しかし、ピットインの際、「メカニックがフロントウイングの角度を調整し忘れたため」(ハートレー)、次の周に再びピットインしなければならなかった。これでタイヤの温度が下がったハートレーはなかなか思うようなアタックができないまま、Q1突破圏外に落ちてしまう。
「あれが最初で最後のチャンスだった」というラストアタックで、ハートレーは1分18秒429をマーク。「今年、一番の予選だった」と喜んでいた。
一方、ガスリーも「クルマをコース上にとどめておくのがとても難しいコンディションだった」と語るように、雨によって予選6番手を獲得できたというわけではない。そして、こう振り返る。「チームが素晴らしいタイヤ戦略を立ててくれた」と。

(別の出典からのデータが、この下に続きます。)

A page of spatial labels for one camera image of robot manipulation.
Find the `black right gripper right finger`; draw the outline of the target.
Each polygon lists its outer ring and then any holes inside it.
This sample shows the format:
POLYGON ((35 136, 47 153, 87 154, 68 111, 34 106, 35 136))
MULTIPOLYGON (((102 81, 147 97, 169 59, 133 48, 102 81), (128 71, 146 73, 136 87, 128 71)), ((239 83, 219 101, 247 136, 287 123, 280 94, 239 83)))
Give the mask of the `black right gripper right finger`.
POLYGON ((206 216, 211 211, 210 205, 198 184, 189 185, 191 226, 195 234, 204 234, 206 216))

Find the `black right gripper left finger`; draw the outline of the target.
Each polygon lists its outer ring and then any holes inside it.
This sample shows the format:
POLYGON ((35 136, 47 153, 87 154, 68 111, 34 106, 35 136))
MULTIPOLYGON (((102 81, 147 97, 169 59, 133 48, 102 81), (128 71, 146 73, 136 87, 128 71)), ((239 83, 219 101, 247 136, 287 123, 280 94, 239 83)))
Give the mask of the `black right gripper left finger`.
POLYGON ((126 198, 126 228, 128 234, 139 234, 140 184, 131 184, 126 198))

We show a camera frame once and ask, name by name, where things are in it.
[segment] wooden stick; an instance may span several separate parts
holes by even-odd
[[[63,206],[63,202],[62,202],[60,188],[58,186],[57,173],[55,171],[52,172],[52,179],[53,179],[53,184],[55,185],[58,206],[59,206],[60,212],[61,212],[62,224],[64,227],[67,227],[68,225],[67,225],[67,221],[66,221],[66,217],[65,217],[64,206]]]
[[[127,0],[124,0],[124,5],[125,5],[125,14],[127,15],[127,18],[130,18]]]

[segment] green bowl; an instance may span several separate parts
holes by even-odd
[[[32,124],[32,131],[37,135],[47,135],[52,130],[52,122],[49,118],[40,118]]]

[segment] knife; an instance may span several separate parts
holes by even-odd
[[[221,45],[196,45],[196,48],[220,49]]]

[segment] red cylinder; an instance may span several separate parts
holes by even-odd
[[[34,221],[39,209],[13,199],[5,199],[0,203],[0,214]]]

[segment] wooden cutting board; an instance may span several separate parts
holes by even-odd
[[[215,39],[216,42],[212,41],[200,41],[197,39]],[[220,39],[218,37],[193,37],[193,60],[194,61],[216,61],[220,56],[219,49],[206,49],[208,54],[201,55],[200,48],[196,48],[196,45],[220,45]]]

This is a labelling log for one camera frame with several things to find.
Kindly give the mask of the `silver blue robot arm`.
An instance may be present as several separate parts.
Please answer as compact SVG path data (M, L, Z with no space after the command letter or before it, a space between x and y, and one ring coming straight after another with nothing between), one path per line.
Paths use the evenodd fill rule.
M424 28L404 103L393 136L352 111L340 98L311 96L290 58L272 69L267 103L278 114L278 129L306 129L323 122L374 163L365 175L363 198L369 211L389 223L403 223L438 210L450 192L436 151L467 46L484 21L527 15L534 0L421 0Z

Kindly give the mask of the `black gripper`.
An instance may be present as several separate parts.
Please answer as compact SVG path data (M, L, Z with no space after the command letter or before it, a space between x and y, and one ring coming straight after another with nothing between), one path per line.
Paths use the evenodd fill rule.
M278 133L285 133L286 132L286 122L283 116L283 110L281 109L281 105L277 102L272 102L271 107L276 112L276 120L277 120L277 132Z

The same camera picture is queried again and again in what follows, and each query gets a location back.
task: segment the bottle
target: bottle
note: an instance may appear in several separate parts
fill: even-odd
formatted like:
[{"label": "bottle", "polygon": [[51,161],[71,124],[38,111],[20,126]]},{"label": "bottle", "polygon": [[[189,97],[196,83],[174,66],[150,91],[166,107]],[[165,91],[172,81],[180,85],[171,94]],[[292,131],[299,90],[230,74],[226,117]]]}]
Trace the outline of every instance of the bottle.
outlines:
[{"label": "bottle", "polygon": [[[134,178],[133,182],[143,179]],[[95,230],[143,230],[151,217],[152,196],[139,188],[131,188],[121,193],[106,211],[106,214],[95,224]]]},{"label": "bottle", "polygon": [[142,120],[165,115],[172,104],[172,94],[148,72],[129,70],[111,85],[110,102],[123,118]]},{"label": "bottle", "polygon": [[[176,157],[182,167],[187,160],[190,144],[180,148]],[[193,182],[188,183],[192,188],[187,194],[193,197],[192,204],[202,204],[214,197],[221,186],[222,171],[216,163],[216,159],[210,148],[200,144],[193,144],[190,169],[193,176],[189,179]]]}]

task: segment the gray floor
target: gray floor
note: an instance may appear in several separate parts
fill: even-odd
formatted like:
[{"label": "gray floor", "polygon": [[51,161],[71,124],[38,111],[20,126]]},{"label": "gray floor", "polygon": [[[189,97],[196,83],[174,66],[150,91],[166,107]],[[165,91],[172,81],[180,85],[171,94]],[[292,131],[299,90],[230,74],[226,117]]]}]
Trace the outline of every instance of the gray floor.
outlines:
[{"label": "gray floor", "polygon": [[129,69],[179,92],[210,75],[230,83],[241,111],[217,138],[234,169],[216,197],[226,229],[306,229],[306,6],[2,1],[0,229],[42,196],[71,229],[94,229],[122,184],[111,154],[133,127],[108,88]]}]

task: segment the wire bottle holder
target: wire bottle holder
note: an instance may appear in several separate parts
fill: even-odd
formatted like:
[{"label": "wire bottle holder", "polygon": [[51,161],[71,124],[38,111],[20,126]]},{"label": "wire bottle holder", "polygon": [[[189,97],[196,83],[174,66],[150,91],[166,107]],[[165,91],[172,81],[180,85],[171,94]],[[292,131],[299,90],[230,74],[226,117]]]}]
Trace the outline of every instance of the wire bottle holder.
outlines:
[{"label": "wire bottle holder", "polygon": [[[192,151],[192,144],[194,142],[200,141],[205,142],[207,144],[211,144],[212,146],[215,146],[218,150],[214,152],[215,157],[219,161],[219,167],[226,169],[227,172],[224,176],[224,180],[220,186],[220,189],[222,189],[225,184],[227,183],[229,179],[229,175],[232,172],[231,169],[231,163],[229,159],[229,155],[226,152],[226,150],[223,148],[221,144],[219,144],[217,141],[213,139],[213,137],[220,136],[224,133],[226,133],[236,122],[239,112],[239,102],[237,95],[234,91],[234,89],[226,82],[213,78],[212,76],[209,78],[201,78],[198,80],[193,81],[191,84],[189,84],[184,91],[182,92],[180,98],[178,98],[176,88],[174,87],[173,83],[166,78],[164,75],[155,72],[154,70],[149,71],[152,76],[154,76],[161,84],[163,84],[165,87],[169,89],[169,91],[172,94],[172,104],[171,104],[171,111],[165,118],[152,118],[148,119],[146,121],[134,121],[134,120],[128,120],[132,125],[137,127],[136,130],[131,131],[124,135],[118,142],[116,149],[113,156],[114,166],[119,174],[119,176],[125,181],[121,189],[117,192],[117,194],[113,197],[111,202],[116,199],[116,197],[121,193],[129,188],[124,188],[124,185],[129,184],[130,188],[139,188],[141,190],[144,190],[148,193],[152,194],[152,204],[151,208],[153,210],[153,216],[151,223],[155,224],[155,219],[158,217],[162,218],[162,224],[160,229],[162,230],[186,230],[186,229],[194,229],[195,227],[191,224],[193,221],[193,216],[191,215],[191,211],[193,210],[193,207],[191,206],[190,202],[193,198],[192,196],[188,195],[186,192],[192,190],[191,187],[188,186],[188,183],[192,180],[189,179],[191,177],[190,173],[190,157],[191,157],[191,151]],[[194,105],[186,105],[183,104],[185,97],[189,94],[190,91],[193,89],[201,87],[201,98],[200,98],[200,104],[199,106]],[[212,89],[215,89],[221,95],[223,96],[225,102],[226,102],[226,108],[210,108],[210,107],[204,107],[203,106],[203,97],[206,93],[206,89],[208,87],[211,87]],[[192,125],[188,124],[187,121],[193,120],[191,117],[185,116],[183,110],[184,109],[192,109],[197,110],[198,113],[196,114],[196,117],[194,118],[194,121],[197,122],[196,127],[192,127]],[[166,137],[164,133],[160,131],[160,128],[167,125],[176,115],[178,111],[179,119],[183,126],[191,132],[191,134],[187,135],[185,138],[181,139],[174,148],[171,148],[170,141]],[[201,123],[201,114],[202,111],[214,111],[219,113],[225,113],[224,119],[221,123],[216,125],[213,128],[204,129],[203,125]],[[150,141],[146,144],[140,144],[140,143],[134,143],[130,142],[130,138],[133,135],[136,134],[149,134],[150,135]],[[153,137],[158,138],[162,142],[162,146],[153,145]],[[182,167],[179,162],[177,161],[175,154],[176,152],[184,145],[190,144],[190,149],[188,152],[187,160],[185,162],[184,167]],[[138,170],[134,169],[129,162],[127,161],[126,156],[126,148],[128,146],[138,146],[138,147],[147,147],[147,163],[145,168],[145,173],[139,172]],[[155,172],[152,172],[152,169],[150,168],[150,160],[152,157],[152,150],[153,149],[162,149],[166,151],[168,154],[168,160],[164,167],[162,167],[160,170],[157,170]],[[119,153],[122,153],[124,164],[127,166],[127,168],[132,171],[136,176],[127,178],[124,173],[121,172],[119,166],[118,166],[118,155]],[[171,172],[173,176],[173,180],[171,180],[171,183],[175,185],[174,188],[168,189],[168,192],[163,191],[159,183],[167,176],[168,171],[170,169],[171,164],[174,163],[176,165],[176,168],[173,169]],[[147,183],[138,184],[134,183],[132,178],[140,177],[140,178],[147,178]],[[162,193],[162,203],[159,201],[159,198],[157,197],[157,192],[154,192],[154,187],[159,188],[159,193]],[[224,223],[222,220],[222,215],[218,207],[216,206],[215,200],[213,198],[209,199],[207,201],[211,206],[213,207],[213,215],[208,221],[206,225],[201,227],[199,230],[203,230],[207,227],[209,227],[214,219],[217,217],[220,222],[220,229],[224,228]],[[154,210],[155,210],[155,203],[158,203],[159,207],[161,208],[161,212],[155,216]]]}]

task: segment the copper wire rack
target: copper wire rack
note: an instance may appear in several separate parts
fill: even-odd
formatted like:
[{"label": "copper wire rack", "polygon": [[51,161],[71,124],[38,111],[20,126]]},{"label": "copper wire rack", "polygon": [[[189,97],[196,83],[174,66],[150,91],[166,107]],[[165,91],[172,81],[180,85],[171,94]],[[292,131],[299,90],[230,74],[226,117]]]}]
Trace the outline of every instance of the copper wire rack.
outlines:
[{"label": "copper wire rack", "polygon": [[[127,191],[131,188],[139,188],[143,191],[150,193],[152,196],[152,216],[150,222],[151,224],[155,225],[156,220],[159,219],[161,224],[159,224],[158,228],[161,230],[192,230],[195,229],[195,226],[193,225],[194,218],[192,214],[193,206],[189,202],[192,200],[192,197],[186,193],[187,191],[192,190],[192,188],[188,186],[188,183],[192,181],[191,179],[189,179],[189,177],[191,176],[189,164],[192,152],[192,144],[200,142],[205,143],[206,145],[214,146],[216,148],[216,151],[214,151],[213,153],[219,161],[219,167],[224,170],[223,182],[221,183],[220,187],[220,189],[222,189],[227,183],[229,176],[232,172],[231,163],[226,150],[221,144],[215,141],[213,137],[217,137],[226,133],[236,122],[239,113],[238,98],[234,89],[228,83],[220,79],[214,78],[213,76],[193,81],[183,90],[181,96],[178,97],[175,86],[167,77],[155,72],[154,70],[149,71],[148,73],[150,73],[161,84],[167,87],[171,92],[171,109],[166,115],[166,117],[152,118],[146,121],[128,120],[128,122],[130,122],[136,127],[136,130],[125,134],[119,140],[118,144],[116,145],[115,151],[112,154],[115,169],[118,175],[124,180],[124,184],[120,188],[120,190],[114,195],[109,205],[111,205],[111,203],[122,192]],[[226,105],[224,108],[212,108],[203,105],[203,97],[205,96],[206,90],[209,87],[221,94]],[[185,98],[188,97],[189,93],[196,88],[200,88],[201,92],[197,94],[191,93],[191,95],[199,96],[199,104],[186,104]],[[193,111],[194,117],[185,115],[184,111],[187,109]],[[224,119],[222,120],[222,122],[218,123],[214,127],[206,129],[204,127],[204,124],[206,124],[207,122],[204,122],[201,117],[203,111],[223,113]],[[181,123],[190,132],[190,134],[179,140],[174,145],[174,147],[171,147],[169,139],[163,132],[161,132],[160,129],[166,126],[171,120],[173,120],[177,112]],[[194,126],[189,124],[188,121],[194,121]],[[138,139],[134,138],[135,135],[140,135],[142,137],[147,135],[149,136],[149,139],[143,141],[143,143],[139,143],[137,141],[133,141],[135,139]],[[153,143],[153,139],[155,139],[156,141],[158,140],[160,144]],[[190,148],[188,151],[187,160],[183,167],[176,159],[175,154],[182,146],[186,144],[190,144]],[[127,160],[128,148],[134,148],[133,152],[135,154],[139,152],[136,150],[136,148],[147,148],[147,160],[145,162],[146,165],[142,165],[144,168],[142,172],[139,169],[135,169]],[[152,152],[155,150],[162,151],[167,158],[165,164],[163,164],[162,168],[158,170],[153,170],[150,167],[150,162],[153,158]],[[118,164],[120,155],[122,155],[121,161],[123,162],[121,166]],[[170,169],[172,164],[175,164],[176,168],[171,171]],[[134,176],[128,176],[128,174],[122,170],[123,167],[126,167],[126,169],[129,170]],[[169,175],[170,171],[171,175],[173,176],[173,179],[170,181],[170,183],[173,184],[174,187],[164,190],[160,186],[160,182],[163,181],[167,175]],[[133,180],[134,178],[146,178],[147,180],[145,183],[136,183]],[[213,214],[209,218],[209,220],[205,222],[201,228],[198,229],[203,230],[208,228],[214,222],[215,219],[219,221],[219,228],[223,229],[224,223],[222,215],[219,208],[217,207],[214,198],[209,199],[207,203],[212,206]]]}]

例えば、Q2はセッションの途中から雨が強くなったが、「雨脚が強くなる前にタイムを出せたことが良かった」と、ホンダの田辺豊治F1テクニカルディレクターが指摘するように、ドライバーをアタックに出すタイミングがすばり当たった。
この日のトロロッソ・ホンダの6番手と8番手は、雨によって助けられたのではなく、雨を味方につけて勝ち取ったチーム最高の結果だった。